Social wellbeing is also a huge aspect of our wellbeing as grad students. How do we have fun socially? Who do we want to spend our time with? Are these connections and relationships meaningful? This is the big one for me right now. I moved to a new state, university, and community where I knew no one. Being a Woo, I love the challenge of meeting new people, but something is different about making friends in grad school in comparison to undergrad. I am now a university staff member. I am an advisor of a fraternity and a few student groups. I have two years to make connections with people rather than four. This is proving to be difficult but I have also noticed that it is good for me. I have found that I love being alone and that I need to take time for myself. I have put effort into meaningful relationships with the few friends that I’ve made so far, and I no longer spend time with people I don’t want to spend time with. I am learning to say no. I am excited to see how my social wellbeing evolves throughout the year.
Financial wellbeing. Need I say more? As a college student-especially as a graduate student-I fully understand that I am not financially well. I am constantly worrying about money. I have never been one to worry about money. In fact, I hate that money dictates so much of my life already this year. But I know that I must be frugal and thrifty as a grad student so I can prepare myself for my future after. I have bills to pay and loans that accrue interest every second, and I always think about this. It’s a work in progress, but one of my goals for this year is to get better at budgeting. Wish me luck!

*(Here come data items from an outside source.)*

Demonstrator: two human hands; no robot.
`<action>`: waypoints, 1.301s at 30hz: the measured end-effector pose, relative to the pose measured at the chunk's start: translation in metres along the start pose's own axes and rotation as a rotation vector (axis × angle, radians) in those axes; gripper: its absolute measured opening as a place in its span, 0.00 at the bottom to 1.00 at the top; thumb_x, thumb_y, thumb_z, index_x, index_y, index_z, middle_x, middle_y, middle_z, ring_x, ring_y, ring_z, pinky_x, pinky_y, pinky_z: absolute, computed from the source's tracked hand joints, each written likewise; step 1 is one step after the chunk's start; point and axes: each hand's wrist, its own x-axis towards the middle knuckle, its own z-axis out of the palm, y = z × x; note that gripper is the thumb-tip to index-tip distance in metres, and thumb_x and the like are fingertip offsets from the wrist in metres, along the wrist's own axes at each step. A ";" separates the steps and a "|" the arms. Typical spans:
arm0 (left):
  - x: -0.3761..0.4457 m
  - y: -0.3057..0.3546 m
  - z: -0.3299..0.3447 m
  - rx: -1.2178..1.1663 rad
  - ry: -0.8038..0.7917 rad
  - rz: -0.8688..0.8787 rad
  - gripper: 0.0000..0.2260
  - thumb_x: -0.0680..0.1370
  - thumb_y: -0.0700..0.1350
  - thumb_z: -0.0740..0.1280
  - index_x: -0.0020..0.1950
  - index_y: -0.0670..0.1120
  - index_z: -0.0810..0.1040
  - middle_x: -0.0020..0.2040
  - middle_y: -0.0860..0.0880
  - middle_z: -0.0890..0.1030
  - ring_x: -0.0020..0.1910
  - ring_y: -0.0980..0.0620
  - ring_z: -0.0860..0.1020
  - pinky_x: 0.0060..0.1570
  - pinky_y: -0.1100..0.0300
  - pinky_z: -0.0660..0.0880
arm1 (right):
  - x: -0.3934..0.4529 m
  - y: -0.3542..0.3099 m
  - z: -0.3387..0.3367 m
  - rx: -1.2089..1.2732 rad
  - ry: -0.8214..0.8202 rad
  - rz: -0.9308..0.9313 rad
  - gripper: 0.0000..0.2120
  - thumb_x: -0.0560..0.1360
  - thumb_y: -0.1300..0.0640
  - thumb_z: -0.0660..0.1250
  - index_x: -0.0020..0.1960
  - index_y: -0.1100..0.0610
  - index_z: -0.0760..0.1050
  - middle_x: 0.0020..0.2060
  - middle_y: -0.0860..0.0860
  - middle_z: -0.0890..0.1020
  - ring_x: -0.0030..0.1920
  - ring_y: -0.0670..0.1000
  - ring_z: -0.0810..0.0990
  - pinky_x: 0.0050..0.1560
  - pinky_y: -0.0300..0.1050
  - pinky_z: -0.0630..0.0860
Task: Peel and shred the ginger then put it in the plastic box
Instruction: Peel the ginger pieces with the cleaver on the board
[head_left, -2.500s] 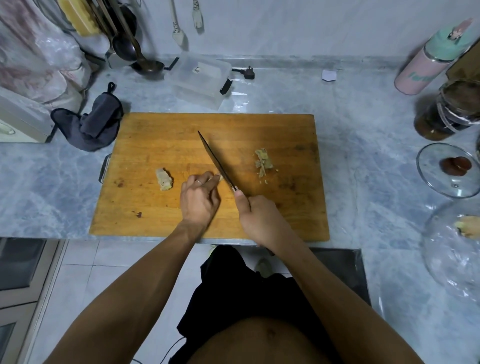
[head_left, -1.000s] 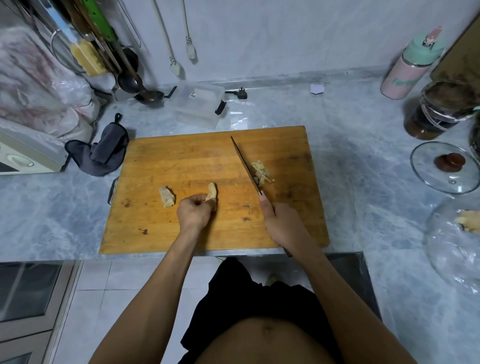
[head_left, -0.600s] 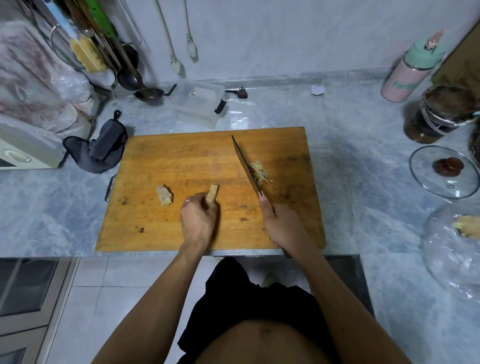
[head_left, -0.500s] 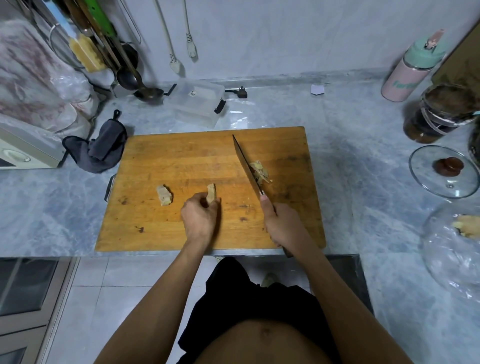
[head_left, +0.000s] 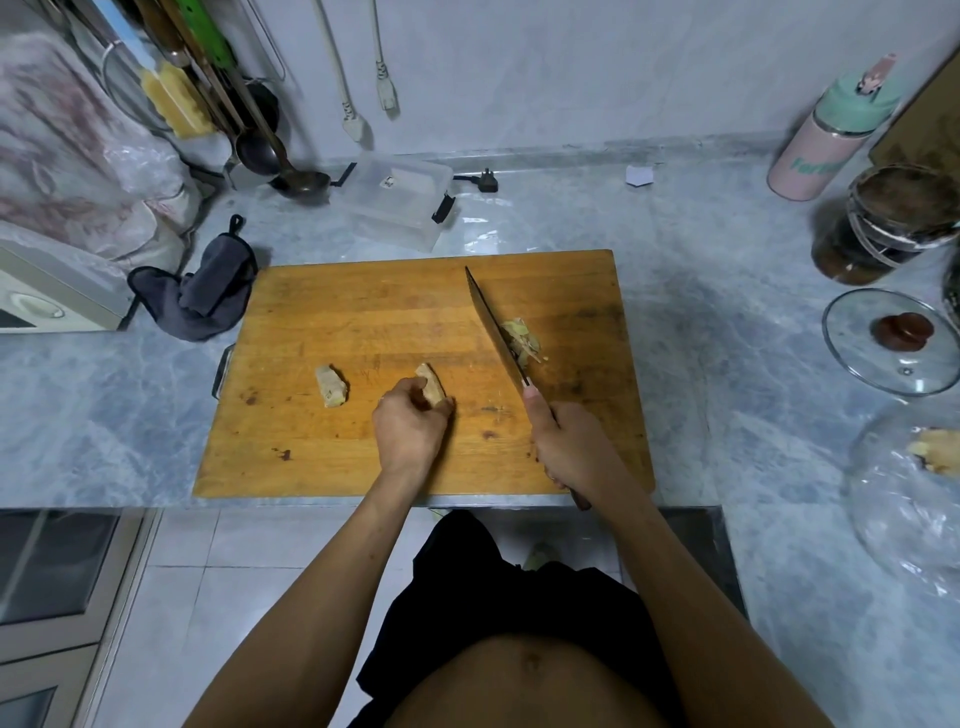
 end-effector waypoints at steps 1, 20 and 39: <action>0.003 0.000 0.000 -0.030 -0.002 -0.054 0.17 0.73 0.45 0.76 0.60 0.44 0.80 0.43 0.53 0.80 0.44 0.53 0.77 0.45 0.66 0.70 | 0.000 0.000 0.000 -0.002 0.005 -0.004 0.31 0.81 0.34 0.46 0.36 0.57 0.71 0.29 0.53 0.74 0.26 0.50 0.72 0.31 0.45 0.70; 0.020 -0.009 -0.012 -0.149 -0.018 -0.227 0.06 0.70 0.45 0.79 0.42 0.45 0.85 0.39 0.48 0.85 0.41 0.49 0.84 0.50 0.55 0.81 | -0.016 -0.022 0.033 0.026 -0.162 -0.006 0.29 0.82 0.36 0.49 0.38 0.57 0.72 0.26 0.51 0.73 0.21 0.48 0.72 0.28 0.42 0.71; 0.000 -0.006 -0.003 -0.052 0.041 0.082 0.18 0.77 0.34 0.67 0.68 0.39 0.76 0.56 0.42 0.83 0.47 0.59 0.76 0.49 0.81 0.64 | -0.024 -0.031 0.027 -0.031 -0.175 -0.041 0.31 0.83 0.38 0.46 0.38 0.60 0.72 0.25 0.53 0.73 0.21 0.49 0.73 0.25 0.39 0.68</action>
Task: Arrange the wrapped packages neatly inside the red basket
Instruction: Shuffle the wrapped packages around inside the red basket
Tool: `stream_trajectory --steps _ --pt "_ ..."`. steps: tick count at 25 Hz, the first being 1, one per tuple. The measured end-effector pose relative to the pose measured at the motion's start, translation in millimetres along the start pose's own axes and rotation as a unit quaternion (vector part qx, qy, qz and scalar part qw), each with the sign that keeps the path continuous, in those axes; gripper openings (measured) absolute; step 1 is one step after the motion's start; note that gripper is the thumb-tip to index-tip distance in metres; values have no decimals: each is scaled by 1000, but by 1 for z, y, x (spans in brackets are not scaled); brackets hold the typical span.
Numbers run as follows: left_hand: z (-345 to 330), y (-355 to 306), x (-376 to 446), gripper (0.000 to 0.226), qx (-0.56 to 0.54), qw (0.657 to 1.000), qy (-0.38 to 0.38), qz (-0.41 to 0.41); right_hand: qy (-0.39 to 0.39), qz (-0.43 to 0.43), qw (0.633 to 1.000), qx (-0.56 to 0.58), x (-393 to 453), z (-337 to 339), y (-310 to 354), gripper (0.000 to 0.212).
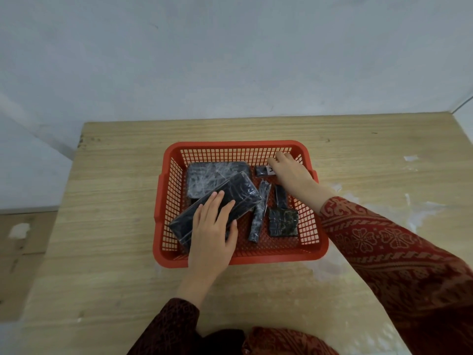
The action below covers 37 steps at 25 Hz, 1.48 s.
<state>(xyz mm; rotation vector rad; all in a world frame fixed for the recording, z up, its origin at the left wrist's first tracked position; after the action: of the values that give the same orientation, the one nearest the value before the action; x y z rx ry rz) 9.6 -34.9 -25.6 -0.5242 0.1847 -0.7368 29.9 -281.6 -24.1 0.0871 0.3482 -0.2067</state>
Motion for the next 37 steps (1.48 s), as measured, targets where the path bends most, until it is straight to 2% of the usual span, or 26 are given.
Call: stream_trajectory --steps 2,5,6,9,11,14,16,18,20,21,24,27,32,37 --pt "0 0 0 40 -1 1000 2 1 -14 50 999 17 -8 2 3 40" --pt "1 1 0 41 -3 1000 5 4 15 146 989 -23 -23 -1 10 39" --pt "1 1 1 41 -4 1000 5 4 23 135 990 -25 -27 -3 10 40" --pt "1 -1 0 40 -6 1000 6 6 60 -7 998 29 -35 -7 7 46" --pt "1 -1 0 40 -5 1000 6 7 99 -69 990 67 -39 -14 12 51" --pt "2 -1 0 39 -10 1000 6 10 116 -115 976 146 -40 -24 17 55" --pt "3 -2 -1 39 -11 1000 4 8 131 -125 971 157 -39 -24 16 56" --pt "3 -2 -1 39 -13 1000 1 6 134 -113 974 143 -38 -21 18 47" --pt "3 -2 -1 38 -15 1000 2 7 105 -113 981 118 -35 -12 15 31" --pt "3 -2 -1 38 -16 1000 3 7 81 -112 985 103 -32 -5 13 30" --pt "3 -2 -1 38 -14 1000 3 7 43 -64 995 63 -17 13 2 37" --pt "3 -2 -1 37 -9 1000 -3 5 91 9 995 38 -5 17 -4 34" --pt "3 -2 -1 37 -11 1000 -7 5 123 37 992 -12 -1 11 -4 29" --pt "3 -2 0 38 -7 1000 -5 6 38 47 997 -42 -10 1 -1 37"
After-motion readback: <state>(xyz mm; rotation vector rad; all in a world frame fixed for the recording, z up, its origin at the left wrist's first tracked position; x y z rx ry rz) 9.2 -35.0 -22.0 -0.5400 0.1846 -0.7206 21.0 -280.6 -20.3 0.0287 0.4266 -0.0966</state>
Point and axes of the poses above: each hand's wrist, its own x-axis towards the middle knuckle, its own z-axis out of the back of the hand, y = z × x, the point moved 2 cm from there along x, towards the middle knuckle, and after that the axes turned 11 degrees about y, right-handed, at the moved point
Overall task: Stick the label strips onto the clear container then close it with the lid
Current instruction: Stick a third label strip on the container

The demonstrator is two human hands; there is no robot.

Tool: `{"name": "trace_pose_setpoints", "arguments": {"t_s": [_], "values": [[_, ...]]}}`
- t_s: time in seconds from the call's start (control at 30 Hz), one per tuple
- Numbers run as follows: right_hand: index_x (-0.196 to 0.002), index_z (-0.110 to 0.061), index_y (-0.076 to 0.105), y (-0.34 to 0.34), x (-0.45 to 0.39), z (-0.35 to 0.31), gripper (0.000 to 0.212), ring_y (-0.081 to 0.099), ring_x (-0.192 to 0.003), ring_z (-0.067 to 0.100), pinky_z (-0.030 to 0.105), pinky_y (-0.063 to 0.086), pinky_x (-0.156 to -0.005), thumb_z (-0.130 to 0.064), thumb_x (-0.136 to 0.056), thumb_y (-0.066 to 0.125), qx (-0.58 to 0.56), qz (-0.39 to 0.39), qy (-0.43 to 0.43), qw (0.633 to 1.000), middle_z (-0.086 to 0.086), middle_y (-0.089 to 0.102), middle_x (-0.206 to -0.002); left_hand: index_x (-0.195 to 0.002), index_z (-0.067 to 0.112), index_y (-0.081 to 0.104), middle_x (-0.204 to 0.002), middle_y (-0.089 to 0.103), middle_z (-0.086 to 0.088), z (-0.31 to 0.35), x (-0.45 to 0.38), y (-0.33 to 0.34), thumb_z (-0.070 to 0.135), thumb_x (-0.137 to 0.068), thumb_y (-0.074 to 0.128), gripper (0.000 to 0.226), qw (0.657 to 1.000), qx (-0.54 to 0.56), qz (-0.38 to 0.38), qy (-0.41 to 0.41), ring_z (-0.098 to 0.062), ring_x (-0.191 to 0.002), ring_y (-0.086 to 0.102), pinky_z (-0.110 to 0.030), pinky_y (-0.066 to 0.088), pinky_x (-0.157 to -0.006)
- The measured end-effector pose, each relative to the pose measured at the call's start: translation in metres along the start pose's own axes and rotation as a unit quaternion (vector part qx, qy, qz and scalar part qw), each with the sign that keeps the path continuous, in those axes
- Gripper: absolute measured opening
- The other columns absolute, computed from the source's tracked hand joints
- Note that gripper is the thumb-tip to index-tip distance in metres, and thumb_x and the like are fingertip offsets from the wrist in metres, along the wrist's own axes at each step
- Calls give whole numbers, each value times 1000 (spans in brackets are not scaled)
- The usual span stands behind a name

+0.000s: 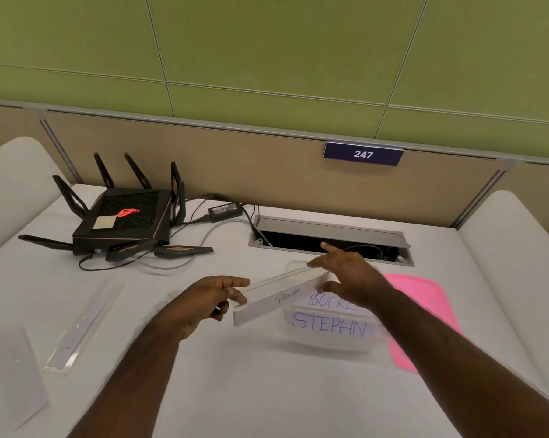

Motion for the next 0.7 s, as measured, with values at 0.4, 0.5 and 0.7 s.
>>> {"name": "trace_pose_setpoints", "arguments": {"t_s": [0.4,0.5,0.7], "values": [[-129,-43,56,-15,73,89,51,39,-138,17,38,31,-111,-54,-80,67,-2,-28,176,984,2,48,-147,-119,29,64,-117,61,13,56,-57,84,30,-81,75,39,909,-342,43,234,-9,-98,57,-8,40,-79],[-129,-41,55,-11,83,100,51,36,-140,16,42,28,-111,-55,-82,65,22,-21,205,978,-1,50,-146,-121,34,62,-126,61,16,53,-72,99,35,-84,68,37,871,-417,91,244,-11,-113,53,-24,40,-94],[-128,-33,58,5,85,97,53,45,-124,20,41,32,-97,-54,-80,66,131,8,211,969,-6,60,-129,-109,21,69,-107,70,1,51,-83,134,27,-80,74,31,750,-567,146,307,-24,-98,60,-36,46,-79]]}}
Point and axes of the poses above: each hand's wrist, its own x-axis away from the middle knuckle, its own y-axis out of the palm, z = x × y, the point moved 7 cm from there along -x, towards the middle knuckle
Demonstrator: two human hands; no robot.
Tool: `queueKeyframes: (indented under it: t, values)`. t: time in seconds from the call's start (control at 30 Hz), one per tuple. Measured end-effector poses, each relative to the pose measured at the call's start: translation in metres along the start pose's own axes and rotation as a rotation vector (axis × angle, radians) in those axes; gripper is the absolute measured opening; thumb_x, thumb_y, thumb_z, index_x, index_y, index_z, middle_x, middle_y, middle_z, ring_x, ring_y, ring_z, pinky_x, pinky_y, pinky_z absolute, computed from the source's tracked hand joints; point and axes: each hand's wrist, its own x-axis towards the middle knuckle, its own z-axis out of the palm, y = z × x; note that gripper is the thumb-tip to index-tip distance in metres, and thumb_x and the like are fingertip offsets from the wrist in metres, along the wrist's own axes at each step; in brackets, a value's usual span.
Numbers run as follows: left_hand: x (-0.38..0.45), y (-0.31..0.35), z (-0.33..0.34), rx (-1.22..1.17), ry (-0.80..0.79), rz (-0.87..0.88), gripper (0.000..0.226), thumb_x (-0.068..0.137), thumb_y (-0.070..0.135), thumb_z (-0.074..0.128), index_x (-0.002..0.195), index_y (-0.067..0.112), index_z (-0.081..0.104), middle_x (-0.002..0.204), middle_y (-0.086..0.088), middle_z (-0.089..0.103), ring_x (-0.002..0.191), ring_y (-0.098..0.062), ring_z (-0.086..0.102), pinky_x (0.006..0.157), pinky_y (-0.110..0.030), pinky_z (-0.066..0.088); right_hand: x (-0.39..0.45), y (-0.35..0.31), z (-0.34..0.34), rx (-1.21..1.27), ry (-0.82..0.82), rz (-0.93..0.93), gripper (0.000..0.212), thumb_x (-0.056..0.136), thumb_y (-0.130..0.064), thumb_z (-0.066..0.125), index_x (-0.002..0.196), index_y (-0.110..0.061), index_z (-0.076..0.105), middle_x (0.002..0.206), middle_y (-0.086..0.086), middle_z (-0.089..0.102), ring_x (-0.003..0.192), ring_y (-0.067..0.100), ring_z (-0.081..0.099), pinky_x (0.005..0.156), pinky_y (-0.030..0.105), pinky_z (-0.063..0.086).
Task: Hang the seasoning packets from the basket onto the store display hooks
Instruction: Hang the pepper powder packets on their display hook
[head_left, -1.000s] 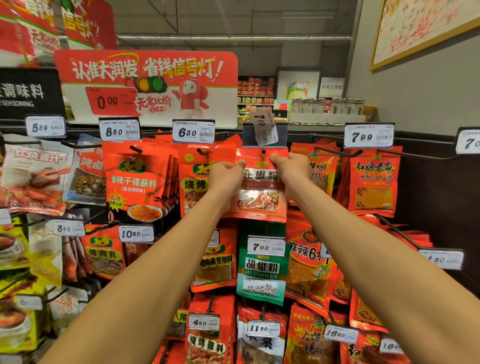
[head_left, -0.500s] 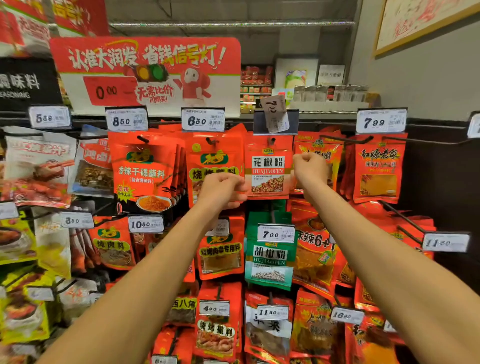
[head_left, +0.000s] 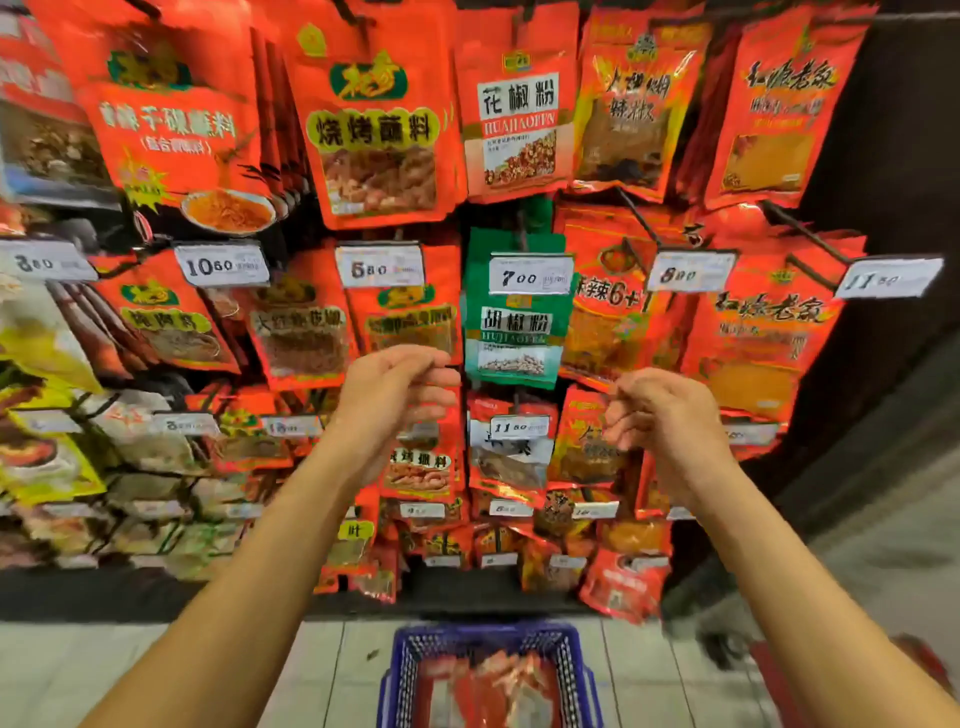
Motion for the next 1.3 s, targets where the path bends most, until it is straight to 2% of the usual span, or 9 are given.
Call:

I mentioned physical wellbeing at the beginning of my post, but to recap, I am a lover of the outdoors. I am a runner and an avid hiker. These things keep me active and fit. I have started practicing yoga and stretching more, and I have been focusing on the foods that I eat. I have cut back on my coffee intake and increased my smoothie consumption as well as switching from my beloved Clif Bars to a healthier alternative, Lara Bars. I hope to continue working on my physical wellbeing this year, and I am sure you will all hear about it in future posts.
Lastly community wellbeing has been the hardest adjustment for me since starting grad school. Moving to a new state, city, and community is tough. I never thought it would be so hard. I have felt more alone since coming here than ever before. I don’t have my close friends and family right next to me anymore. I don’t walk through campus and know every single person that I pass. No joke, this was actually my life for the past four years. I have been jumping at opportunities to meet people and to feel like a part of this community and I know that as the year progresses, it will get easier. I have attended community and campus events and my job has definitely helped me in finding a strong network among my peers and staff members. I am excited to see where this adventure leads me this year.
And something that I have learned already in my few short weeks of being here is the importance of self care. Take time to do something you love every day. Take time for yourself. Run, hike, yoga, meditate, read, craft/build, write. Whatever it may be…take care of yourself and allow yourself to be immersed in what you love in order to rejuvenate each day.
As you can see, my thoughts on wellness have changed in the last few weeks and I am excited to continue working on being a holistically well human being. I want to thrive in my wellness and I know that grad school is the perfect time to start working on this. How am I supposed to encourage wellness among the students I work with if I myself am not well?